• _Requirement_: Where a line of the listing below includes the word "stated", reproduce that line.

• _Available data_:

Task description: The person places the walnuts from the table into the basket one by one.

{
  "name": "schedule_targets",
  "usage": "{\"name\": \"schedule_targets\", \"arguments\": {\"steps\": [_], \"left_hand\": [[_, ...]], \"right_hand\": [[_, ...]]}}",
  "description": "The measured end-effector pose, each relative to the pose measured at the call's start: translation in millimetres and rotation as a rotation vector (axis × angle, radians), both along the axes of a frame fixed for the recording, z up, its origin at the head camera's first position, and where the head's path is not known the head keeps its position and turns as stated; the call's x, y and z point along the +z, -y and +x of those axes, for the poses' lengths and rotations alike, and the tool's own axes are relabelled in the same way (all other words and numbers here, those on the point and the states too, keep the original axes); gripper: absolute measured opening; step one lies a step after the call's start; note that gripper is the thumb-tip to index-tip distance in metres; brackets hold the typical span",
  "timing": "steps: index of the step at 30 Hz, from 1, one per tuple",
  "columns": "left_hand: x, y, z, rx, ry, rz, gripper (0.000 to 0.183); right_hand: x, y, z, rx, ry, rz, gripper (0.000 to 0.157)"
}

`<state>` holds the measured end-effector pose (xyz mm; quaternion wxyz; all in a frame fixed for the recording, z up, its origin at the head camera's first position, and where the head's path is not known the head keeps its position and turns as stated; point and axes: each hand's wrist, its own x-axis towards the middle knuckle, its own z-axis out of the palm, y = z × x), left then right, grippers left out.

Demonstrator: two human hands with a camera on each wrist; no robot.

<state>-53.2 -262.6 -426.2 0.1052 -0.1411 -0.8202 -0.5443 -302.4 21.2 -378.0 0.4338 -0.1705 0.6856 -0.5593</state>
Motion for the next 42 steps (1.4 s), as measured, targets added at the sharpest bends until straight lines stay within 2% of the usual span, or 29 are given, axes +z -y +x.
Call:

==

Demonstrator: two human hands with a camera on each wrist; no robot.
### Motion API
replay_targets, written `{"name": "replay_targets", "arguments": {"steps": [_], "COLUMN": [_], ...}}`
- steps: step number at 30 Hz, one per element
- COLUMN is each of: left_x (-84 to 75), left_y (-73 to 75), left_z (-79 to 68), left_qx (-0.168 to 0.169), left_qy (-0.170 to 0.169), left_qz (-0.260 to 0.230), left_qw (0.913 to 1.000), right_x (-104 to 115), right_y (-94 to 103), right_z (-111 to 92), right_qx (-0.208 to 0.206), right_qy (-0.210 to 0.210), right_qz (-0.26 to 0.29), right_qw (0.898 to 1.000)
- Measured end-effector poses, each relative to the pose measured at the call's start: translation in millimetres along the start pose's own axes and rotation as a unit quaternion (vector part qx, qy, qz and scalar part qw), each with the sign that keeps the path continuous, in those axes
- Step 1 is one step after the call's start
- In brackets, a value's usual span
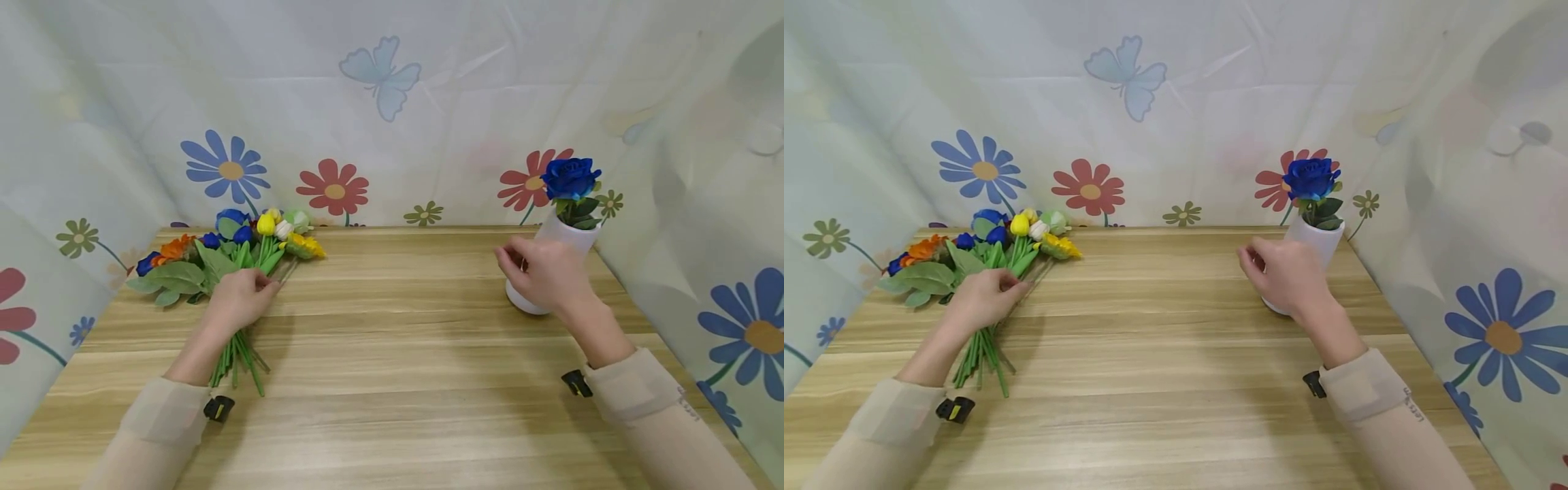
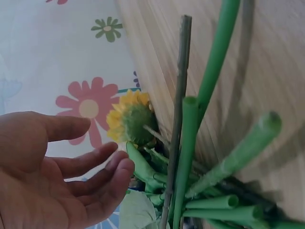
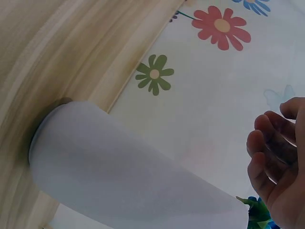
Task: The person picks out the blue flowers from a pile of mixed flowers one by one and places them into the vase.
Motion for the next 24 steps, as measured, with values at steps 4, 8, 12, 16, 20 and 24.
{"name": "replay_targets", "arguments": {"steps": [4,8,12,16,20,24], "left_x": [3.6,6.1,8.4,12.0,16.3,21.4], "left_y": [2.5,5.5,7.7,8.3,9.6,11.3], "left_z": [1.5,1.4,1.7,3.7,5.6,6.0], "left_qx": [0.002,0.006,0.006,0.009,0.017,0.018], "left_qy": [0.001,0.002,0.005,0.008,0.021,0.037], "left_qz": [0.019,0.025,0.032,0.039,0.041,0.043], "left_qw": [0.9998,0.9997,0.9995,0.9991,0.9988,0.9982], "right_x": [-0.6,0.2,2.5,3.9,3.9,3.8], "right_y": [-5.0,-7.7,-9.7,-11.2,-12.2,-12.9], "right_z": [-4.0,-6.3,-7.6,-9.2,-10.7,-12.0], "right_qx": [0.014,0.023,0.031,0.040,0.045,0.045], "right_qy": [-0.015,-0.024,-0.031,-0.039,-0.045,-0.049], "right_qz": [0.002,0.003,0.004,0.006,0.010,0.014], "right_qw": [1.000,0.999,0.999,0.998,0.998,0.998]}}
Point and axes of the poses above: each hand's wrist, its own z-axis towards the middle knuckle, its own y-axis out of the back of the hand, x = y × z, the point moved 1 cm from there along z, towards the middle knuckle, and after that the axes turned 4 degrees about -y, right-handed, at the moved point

• _Task answer_:
  "description": "The measured end-effector pose, each relative to the pose measured at the call's start: translation in millimetres and rotation as a rotation vector (axis × angle, radians), both along the axes of a frame fixed for the recording, z up, its origin at the head camera's first position, and where the head's path is not known the head keeps its position and turns as stated; the call's x, y and z point along the +z, -y and +x of those axes, for the poses' lengths and rotations alike, and the tool's own axes are relabelled in the same way (all other words and numbers here, those on the point and the states too, keep the original axes); gripper: absolute measured opening; step one lies a step after the call's start; note that gripper is the thumb-tip to index-tip distance in metres; brackets hold the typical span",
`<state>` holds the measured end-effector pose (xyz mm; quaternion wxyz; all in a frame fixed for the recording, z up, its origin at the head camera's first position, and where the head's path is not known the head keeps its position and turns as stated; point and axes: each hand's wrist, its own x-axis towards the middle knuckle, its own z-axis out of the palm, y = z × x), left then right, grippers left out.

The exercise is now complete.